Construction-in-Process (CIP) Assets
A construction-in-process (CIP) asset is an asset you construct over a period of time. You create and maintain your CIP assets as you spend money for raw materials and labor to construct them. Since a CIP asset is not yet in use, it does not depreciate. When you finish building the CIP asset, you can place it in service and begin depreciating it.
You can track CIP assets in Oracle Assets, or you can track detailed information about your CIP assets in Oracle Projects. If you use Oracle Projects to track CIP assets, you do not need to track them in Oracle Assets.Use the Asset Key to Track CIP Projects.The asset key is a set of key identifying information, such as project name and project number, that you define for each CIP asset. Use the asset key to group and track your CIP assets with common key words so you can find them easily for inquiry or transactions.
Acquire and Build CIP Assets
Create CIP assets using Mass Additions or manual additions.
Oracle Assets identifies invoices with distributions to CIP clearing accounts in Oracle Payables, and creates mass additions from them. You can create new CIP assets from your mass additions, or add them to existing assets. You can also add non-invoiced expenses, such as labor cost, to your CIP assets. You can perform transfers or adjustments on your CIP assets if necessary.
Automatically Adding CIP Assets to Tax Books
You can can set up Oracle Assets to automatically copy CIP assets to a tax book when a CIP asset is added to the corporate book.

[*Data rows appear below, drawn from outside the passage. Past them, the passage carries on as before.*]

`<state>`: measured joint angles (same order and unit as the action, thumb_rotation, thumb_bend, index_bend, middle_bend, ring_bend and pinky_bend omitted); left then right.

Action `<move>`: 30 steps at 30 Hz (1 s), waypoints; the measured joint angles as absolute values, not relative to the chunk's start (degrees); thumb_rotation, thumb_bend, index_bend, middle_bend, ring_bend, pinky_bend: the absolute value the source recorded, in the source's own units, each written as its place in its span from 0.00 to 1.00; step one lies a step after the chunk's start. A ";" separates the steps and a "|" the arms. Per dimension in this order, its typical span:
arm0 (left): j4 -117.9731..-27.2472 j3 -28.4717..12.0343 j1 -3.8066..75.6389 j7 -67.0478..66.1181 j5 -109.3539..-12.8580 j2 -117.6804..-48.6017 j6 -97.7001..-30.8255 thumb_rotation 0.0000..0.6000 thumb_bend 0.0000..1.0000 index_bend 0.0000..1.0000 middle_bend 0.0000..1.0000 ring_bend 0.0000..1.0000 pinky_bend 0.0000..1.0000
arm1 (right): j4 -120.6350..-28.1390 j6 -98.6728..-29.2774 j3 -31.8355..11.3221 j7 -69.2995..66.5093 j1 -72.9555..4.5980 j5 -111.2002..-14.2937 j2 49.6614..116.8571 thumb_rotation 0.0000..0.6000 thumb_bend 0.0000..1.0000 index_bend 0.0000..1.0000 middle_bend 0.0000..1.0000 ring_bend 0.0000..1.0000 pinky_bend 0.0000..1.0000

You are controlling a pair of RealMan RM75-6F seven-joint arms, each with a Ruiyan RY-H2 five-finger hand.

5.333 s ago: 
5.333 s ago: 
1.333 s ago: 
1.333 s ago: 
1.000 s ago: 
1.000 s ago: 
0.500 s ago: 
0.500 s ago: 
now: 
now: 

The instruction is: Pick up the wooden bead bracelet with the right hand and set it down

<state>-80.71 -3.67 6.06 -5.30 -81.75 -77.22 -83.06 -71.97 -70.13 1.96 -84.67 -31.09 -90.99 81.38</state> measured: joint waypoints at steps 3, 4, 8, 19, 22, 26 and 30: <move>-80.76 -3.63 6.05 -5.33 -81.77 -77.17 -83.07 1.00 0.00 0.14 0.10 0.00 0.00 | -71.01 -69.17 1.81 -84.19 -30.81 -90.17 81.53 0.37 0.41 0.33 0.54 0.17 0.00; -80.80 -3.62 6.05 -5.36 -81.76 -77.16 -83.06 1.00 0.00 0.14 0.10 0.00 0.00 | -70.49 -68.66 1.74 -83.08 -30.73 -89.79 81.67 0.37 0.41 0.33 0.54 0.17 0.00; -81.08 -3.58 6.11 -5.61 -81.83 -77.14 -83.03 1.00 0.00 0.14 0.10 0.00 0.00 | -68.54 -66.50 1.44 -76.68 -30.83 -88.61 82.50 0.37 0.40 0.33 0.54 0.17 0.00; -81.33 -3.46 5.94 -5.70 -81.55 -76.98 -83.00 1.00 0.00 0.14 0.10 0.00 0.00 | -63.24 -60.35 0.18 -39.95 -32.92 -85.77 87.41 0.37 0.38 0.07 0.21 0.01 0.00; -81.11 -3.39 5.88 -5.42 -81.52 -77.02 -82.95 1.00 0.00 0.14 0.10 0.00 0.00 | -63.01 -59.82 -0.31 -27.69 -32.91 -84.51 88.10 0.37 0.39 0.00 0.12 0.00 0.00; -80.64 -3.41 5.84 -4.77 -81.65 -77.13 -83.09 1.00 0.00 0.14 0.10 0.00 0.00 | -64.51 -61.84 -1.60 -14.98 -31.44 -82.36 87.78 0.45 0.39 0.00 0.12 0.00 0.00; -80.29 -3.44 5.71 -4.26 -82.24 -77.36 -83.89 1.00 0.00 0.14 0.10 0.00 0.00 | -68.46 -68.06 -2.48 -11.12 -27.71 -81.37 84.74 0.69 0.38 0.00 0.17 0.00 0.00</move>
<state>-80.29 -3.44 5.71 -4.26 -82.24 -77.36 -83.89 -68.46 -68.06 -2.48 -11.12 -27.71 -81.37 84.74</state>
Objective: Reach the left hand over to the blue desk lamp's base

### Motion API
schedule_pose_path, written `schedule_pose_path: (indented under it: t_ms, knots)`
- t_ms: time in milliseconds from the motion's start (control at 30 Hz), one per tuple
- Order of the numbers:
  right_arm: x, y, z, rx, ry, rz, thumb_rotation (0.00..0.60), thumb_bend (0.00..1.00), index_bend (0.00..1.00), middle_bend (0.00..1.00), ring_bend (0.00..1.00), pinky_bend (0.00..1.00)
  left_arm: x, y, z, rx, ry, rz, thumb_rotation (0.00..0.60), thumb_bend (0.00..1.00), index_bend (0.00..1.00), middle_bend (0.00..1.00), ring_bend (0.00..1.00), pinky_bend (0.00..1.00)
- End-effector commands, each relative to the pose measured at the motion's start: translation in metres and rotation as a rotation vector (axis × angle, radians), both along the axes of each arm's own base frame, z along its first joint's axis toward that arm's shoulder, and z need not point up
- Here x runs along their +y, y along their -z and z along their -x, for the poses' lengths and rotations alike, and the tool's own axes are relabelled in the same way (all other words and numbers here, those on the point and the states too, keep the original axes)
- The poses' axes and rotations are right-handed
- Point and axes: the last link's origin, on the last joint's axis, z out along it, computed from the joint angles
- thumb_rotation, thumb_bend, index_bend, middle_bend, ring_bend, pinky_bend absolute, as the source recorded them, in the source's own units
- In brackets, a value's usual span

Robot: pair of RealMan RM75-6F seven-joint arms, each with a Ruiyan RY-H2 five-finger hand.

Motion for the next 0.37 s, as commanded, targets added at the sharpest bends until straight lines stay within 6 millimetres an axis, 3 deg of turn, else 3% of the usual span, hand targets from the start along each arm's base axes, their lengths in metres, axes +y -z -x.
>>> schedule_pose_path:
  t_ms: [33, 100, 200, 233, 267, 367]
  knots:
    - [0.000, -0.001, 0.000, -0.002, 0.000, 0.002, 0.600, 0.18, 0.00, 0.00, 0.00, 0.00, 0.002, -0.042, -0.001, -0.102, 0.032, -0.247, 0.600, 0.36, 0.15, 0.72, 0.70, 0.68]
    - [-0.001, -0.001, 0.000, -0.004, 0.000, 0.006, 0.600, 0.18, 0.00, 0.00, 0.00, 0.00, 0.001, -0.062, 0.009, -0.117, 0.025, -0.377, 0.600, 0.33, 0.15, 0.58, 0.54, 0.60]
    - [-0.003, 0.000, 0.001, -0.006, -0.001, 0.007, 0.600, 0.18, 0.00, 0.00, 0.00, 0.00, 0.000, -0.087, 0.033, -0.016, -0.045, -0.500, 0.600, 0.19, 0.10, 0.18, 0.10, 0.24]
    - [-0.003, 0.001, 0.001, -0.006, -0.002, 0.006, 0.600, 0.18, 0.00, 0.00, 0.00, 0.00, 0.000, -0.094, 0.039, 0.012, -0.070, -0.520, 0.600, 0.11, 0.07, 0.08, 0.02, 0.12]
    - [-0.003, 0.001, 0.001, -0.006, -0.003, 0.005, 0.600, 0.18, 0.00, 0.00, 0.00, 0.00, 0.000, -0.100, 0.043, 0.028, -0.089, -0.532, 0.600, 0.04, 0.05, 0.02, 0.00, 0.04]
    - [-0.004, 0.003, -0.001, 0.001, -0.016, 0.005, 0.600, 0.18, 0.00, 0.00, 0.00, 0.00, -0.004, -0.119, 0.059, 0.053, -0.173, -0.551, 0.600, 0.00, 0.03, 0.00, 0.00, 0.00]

To enable CIP assets to be automatically added to a tax book:
1. Navigate to the Book Controls window.
2. Query the tax book to which you want CIP assets copied.
3. Choose Accounting Rules from the poplist in the Book Controls window.

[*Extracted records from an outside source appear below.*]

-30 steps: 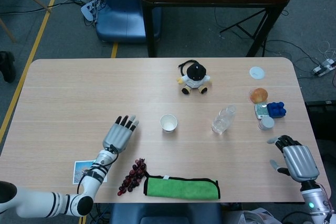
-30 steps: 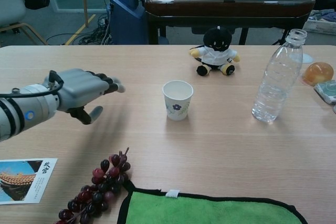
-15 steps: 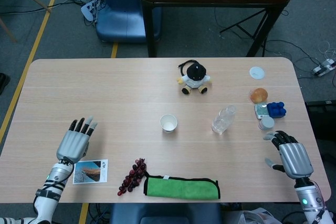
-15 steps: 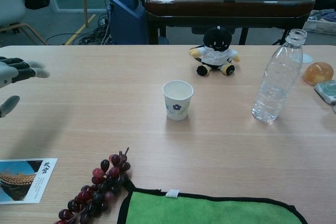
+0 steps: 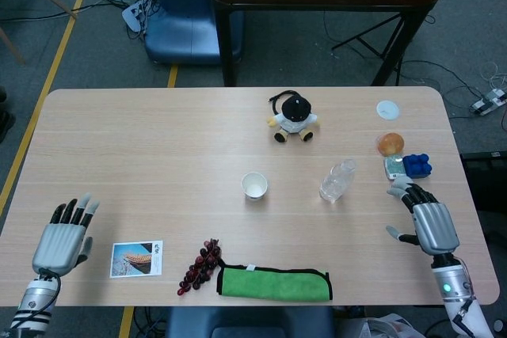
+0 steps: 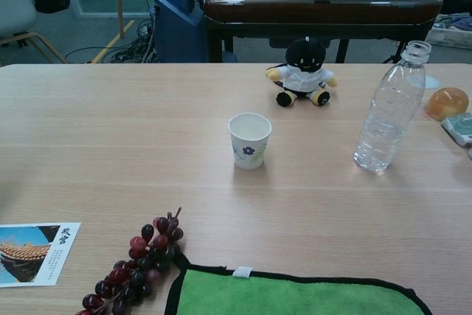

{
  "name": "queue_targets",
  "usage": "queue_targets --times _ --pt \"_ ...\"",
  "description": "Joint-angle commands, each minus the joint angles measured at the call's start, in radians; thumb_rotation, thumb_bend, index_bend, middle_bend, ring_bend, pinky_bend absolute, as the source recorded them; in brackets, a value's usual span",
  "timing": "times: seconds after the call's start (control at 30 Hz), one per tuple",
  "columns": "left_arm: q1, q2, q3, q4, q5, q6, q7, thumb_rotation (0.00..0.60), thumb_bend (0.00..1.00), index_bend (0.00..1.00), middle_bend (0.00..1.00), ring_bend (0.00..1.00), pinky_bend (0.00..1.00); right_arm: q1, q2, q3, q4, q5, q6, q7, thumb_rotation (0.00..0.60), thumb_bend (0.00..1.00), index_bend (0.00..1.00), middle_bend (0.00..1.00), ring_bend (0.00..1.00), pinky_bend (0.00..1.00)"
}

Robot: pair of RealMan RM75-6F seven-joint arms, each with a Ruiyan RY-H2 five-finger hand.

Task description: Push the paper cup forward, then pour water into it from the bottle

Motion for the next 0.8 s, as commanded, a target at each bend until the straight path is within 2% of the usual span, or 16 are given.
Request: queue_targets --times 0.03,0.5,0.8 --pt "0.05 0.01 -0.003 0.047 0.028 0.015 -0.068 0.6 0.38 0.06 0.0 0.0 0.08 0.016 -0.023 0.016 0.015 0.001 0.002 0.031 0.6 0.06 0.28 0.22 0.16 0.31" --pt "0.136 0.018 -0.037 0.136 0.095 -0.032 -0.205 0.6 0.38 0.07 0.0 0.0 0.08 0.091 -0.164 0.088 0.197 0.104 -0.087 0.139 0.6 0.04 0.26 0.21 0.16 0.31" --pt "0.163 0.028 -0.057 0.149 0.132 -0.062 -0.237 0.6 0.38 0.07 0.0 0.0 0.08 0.137 -0.252 0.125 0.328 0.134 -0.117 0.241 0.6 0.03 0.24 0.2 0.15 0.31"
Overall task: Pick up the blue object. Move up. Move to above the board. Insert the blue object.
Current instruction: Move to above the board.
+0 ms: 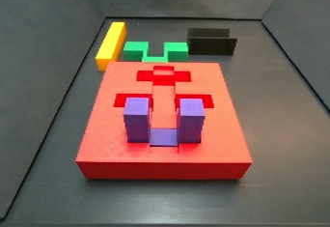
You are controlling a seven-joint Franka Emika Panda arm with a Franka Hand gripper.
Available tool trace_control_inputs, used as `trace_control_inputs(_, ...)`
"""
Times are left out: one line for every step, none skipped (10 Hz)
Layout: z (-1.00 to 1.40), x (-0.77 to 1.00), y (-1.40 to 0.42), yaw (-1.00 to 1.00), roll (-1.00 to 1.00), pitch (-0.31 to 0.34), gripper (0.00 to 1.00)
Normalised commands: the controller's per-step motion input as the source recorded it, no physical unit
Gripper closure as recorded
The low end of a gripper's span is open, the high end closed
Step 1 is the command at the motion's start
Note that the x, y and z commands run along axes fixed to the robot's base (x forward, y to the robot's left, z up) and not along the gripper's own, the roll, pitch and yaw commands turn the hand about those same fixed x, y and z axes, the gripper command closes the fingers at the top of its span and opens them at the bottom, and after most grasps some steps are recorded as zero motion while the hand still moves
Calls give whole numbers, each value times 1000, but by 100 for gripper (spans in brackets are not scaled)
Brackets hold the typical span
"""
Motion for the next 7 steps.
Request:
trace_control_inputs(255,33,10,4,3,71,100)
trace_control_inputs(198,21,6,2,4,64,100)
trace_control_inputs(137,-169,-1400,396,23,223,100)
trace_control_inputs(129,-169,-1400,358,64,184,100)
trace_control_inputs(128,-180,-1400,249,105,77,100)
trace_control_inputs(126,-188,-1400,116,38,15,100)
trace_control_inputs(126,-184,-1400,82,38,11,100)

4. In the Tax Rules region, check the Allow CIP Assets check box.
5. Save your work.
Conditions When CIP Assets are Copied to Tax Books
After you set up Oracle Assets to automatically add CIP assets to your tax book, all CIP assets you add to your corporate book will automatically be added to your tax book at the same time. When you capitalize these CIP assets in your corporate book, the same assets will automatically be capitalized in your tax book, even if the corporate and tax books are in different accounting periods.
Important: If your corporate and tax books' accounting periods are not in the same fiscal year, and you add and capitalize a CIP asset in the corporate book, the same CIP asset may be added and capitalized in a different fiscal year in the tax book.

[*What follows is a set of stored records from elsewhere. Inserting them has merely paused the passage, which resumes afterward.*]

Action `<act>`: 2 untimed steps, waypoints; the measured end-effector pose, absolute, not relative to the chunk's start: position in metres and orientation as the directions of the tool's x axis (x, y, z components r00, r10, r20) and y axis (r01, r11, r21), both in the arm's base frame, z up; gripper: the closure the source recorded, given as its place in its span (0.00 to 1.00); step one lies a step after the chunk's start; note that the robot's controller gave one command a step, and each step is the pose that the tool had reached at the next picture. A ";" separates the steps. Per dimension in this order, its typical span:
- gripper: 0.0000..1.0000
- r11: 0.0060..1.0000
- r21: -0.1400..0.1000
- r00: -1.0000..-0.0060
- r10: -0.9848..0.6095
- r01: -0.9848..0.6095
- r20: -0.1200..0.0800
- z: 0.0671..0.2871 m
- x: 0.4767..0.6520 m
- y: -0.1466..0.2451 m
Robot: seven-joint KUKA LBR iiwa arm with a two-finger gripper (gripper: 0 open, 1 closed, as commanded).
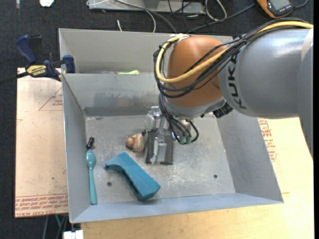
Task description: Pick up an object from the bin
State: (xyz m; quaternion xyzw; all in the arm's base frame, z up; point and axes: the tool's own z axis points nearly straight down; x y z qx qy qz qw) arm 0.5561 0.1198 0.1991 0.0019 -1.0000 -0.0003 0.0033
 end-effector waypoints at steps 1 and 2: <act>0.00 1.000 0.001 -1.000 -0.001 -0.001 -0.001 0.204 0.558 0.119; 0.00 1.000 0.003 -1.000 -0.011 -0.011 -0.007 0.148 0.572 0.096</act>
Offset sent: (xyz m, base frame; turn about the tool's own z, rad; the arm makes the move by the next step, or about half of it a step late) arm 0.0297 -0.0556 -0.1291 -0.0208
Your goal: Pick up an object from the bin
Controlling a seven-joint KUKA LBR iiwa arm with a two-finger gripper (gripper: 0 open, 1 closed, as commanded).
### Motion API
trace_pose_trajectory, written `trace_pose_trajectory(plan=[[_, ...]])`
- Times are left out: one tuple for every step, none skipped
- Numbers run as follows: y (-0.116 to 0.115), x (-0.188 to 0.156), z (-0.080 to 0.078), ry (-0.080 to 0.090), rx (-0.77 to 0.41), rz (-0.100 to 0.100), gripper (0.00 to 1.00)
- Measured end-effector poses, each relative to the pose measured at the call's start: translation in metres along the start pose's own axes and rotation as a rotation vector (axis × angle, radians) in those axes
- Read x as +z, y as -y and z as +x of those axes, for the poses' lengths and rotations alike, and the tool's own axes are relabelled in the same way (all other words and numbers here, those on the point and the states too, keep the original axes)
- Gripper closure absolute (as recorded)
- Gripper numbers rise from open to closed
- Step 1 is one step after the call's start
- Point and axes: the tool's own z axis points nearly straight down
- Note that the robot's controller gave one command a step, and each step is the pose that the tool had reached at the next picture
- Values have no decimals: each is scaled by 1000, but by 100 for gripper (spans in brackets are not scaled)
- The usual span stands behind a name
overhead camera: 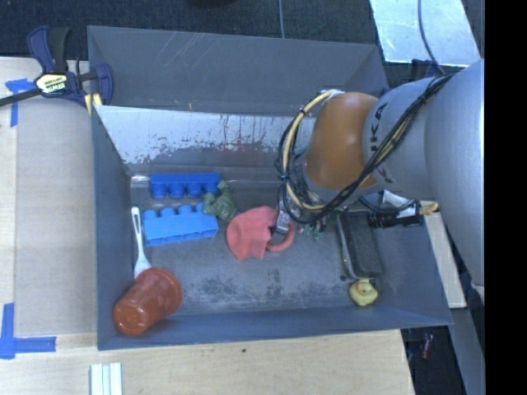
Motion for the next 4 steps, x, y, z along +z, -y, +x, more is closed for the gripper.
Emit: trace_pose_trajectory(plan=[[1,-9,1,0,-1,1,100],[1,-25,0,1,-2,1,100],[2,-52,2,-6,-2,3,100],[1,-89,-1,2,-3,0,100]])
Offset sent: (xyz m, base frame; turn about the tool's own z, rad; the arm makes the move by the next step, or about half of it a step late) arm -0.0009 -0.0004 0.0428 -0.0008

If you checked Allow CIP Assets and later you uncheck it, you may have CIP assets that were automatically added to the tax book while Allow CIP Assets was checked. Although Allow CIP Assets is no longer checked, those CIP assets in the tax book will be automatically capitalized when the same assets are capitalized in the corporate book.
Performing Transactions on CIP Assets
Although CIP assets can now appear in your tax books, you cannot perform any transactions directly to CIP assets in tax books. You can only perform transactions on CIP assets in your corporate book, and these transactions will automatically be replicated to the tax book.
Note: You cannot view CIP assets in tax books from the Asset Workbench. You can view this information in the View Financial Information window.
Place Finished Assets in Service
You capitalize CIP assets when you are ready to place them in service. You can capitalize or reverse capitalize a single asset or a group of assets.
When you capitalize an asset, Oracle Assets changes the asset type from CIP to Capitalized, changes the date placed in service to the date you enter, sets the cost to the sum of all source lines for the asset, and re-defaults the depreciation rules from the asset category. Oracle Assets creates an Addition transaction for an asset you added in a prior period or changes the CIP Addition transaction to an Addition for an asset you added in the current period.
When you reverse a capitalization, Oracle Assets changes the asset type from Capitalized back to CIP and leaves the date placed in service unchanged. It changes the Addition transaction to an Addition/Void for an asset you added in a prior period or changes the Addition transaction to a CIP Addition for an asset you added in the current period. It also creates a CIP Reverse transaction for assets you capitalized in a prior period.